Let’s start with some scene-setting.
Rioting continued in Palmerston North over water and rates costs being driven up by the arrival of one thousand new wealthugee settlers; one protester had been shot and was in a critical condition in hospital. A non-violent protest was being held by iwi in the Wairarapa over former DOC land being sold by the government to overseas investors. A spokesperson called it third-wave colonisation and theft. A hīkoi was being planned from Cape Rēinga to parliament to remind government of its Te Tiriti obligations. The dead zone in the Gulf of Mexico had increased by 6,000 square kilometres. MPI was predicting food shortages this summer due to extended droughts across the North Island, and as a result more Specials were being trained to deal with potential rioting.
I read that paragraph from Kirsten McDougall’s lively, engaging and often hilarious satirical novel She’s a Killer on the very day that a convoy of cars and trucks descended on Wellington and offloaded its anti-vaccine, anti-science and anti-government passengers, who then set up a ‘freedom camp’ on the lawn of Parliament.
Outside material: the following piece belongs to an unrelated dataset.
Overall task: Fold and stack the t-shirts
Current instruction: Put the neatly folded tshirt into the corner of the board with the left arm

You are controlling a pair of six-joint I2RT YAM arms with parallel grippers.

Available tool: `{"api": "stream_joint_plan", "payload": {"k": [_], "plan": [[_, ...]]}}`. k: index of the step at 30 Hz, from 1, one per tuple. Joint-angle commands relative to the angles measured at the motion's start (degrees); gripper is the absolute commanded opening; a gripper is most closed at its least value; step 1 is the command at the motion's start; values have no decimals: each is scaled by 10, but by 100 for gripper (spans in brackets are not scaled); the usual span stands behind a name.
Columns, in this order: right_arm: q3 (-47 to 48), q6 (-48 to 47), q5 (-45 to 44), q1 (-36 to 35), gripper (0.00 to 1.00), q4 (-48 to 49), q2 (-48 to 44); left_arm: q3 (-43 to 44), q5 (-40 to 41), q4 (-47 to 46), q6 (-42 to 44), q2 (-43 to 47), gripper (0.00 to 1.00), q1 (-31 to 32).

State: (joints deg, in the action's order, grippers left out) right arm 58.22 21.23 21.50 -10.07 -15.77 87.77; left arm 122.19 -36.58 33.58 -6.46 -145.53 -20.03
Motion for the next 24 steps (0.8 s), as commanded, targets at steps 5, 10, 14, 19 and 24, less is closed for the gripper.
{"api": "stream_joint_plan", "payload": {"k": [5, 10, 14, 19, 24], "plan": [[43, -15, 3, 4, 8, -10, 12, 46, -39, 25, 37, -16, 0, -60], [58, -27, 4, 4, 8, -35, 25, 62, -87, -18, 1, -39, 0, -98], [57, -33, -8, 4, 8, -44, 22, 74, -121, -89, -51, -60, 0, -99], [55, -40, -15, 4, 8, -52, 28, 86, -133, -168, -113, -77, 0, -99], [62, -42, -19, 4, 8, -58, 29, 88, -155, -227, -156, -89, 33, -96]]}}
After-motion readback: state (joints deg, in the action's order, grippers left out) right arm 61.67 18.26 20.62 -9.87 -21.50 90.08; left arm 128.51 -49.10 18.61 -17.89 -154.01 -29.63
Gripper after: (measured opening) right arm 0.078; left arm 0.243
At the time of writing, they are still there, sinking into the mud and distrusting official narratives, while the rest of us observe pandemic restrictions. Speculative fiction suddenly didn’t seem quite so speculative. Instead, it was almost torn from the headlines.
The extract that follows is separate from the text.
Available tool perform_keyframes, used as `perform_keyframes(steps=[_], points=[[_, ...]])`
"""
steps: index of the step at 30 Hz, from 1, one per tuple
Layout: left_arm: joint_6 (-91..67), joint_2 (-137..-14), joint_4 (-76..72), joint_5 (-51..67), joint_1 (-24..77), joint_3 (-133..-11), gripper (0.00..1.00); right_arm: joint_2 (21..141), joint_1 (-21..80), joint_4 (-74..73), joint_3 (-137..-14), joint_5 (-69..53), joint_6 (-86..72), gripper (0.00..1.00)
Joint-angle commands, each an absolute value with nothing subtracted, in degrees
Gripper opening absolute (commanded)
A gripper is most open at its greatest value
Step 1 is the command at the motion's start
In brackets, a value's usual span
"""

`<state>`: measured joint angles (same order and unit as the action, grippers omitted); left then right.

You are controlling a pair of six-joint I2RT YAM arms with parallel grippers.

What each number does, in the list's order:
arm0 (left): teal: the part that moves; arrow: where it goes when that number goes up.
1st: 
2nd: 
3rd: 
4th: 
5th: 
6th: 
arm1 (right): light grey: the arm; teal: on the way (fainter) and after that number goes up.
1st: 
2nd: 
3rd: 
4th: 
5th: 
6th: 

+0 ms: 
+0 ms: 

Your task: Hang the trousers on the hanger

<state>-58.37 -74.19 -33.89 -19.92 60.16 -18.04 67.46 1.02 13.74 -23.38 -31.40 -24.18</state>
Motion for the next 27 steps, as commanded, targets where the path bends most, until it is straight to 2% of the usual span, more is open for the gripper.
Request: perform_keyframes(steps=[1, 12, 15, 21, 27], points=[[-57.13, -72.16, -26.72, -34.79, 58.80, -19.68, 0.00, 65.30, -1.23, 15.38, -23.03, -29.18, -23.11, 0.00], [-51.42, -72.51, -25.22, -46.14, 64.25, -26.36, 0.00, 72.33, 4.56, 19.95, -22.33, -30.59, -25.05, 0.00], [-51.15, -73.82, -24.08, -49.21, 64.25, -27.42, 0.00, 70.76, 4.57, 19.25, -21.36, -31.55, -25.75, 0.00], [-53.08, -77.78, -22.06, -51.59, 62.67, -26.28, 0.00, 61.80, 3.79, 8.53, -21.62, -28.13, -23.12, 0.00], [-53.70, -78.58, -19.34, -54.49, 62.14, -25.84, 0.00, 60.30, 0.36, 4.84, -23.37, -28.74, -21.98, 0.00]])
McDougall has created a world that slips easily between the entirely recognisable and the slightly strange. Water is rationed in this vision of the near future. Inflation is through the roof. The gap between rich and poor has turned into a chasm, and security guards are stationed outside posh supermarkets. Yet ordinary life goes on: people still work, take the bus, pay their bills. The novel is set sometime after ‘the last pandemic’, which is presumably the one we are now in. The government’s pandemic response put the country so deeply in debt that wealthy climate refugees were welcomed: imagine a flood of the American mega-rich sheltering in their lifestyle bunkers, as anticipated in journalist Mark O’Connell’s apocalypse-preparation reporting. I’m pretty sure McDougall has coined the word ‘wealthugee’. It may become useful in the real world.
McDougall doesn’t waste time on world-building; this picture of New Zealand is really just the present with a gentle nudge forward, and it seems entirely plausible. Her vision is very funny and down to earth, too, as this quick description of Wellington shows:
This city was windy and grey. Its buildings were ugly and boring. Sure, we had trees and the harbour. But the harbour had poo leaking into it and you couldn’t swim there even on the days when it was warm enough.
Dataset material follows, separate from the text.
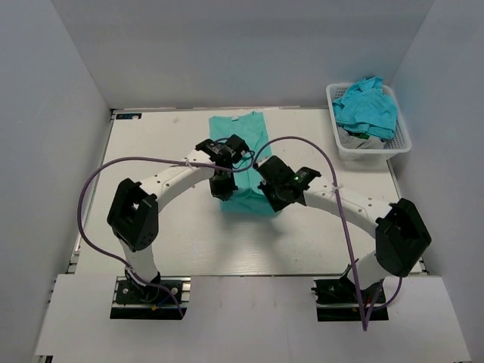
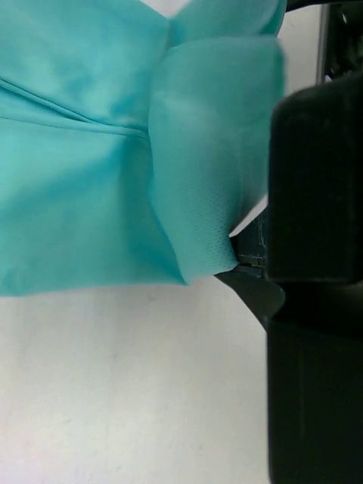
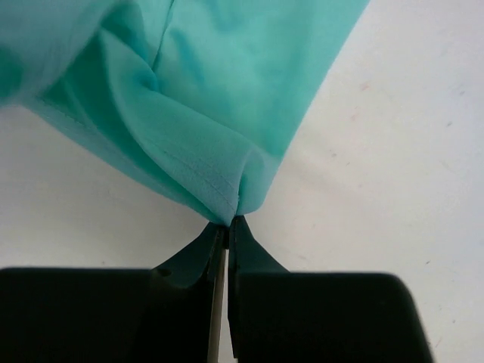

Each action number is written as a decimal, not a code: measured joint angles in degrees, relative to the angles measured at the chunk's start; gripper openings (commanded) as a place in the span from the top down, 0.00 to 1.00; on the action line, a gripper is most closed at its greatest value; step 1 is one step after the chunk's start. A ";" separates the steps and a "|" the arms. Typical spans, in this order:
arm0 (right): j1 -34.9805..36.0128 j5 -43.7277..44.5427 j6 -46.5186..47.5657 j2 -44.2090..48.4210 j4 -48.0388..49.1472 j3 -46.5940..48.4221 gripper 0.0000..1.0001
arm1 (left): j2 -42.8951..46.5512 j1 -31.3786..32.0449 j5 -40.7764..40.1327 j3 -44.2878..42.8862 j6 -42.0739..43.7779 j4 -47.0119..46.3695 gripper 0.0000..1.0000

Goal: Fold and stack the t-shirts
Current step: Fold the folded rectangular tshirt in 1/3 of the way

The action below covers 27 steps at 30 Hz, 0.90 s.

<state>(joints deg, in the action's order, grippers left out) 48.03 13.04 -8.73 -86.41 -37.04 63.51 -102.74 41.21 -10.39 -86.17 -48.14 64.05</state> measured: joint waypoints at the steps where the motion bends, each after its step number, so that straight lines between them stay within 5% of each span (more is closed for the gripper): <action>1: -0.52 0.39 0.07 -0.66 0.17 0.98 1.00 | -0.37 -0.76 -0.31 -0.61 -0.09 -0.13 1.00; 27: -13.00 -5.01 10.32 -24.72 -0.81 36.13 1.00 | -17.84 -14.99 1.77 -25.59 10.38 -5.07 1.00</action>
<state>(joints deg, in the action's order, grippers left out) 35.03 8.03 1.58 -111.13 -37.85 99.63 -120.57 26.22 -8.62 -111.77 -37.76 58.98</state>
Is that the capital in the near future or in the year 2022?
McDougall’s greatest creation is her narrator, who is apparently named Alice, although the name appears nowhere in the text. Troubled, brutally honest, unstable, and again, very funny, Alice is in her late thirties, single, living in a flat below her monstrous mother (with whom she communicates in Morse code) and stuck in a dull job at the university. She has an IQ just one point below genius level, and she has the bitter superiority of those with wasted potential. She is sassy, antagonistic and self-destructive, or just plain destructive. The reappearance of her childhood imaginary friend, Simp, suggests that things are about to take a disastrous turn. Simp is a nagging voice in her head that she talks to and argues with out loud (‘I knew that I was screaming and that people were taking a wide berth, staring at me as they passed’).
In her job at the university, Alice meets Pablo, a wealthugee who hopes to study Russian literature, which the university no longer offers. Gradually, she is drawn into a convoluted plot that generates some real suspense in the last 100 pages of the novel. But as good as that suspense is, I think that this highly entertaining novel is at its best when McDougall is satirising the minutiae of Wellington life through the exaggerated perspective of Alice, a sharp, amoral and prickly character that gives her permission to say almost anything (the C-word is deployed no fewer than nine times in this novel — is that a record for this publisher?). There are some very funny riffs about workplace culture, advertising agencies, craft beer wankery and drama schools, and scepticism about the kinds of activists who would oppose an influx of wealthugees, along with an equal level of scepticism about the wealthugees themselves. McDougall and Alice both seem to be opposed to earnestness.
‘I’m a fan of unhappy endings,’ Alice quips early on. ‘They’re more honest.’ After McDougall’s darker but shorter debut novel, Tess, which had a different kind of troubled or gifted narrator, this novel surprises us with its immediacy and broad appeal. Yes, it is a black comedy about the end of the world (someone wonders if ‘the time of the human has ended’), but it is also a direct, uncomplicated, energetic and well-told story. It’s both topical and highly accessible, and it’s good to see that it has been finding the wider audience that McDougall deserves.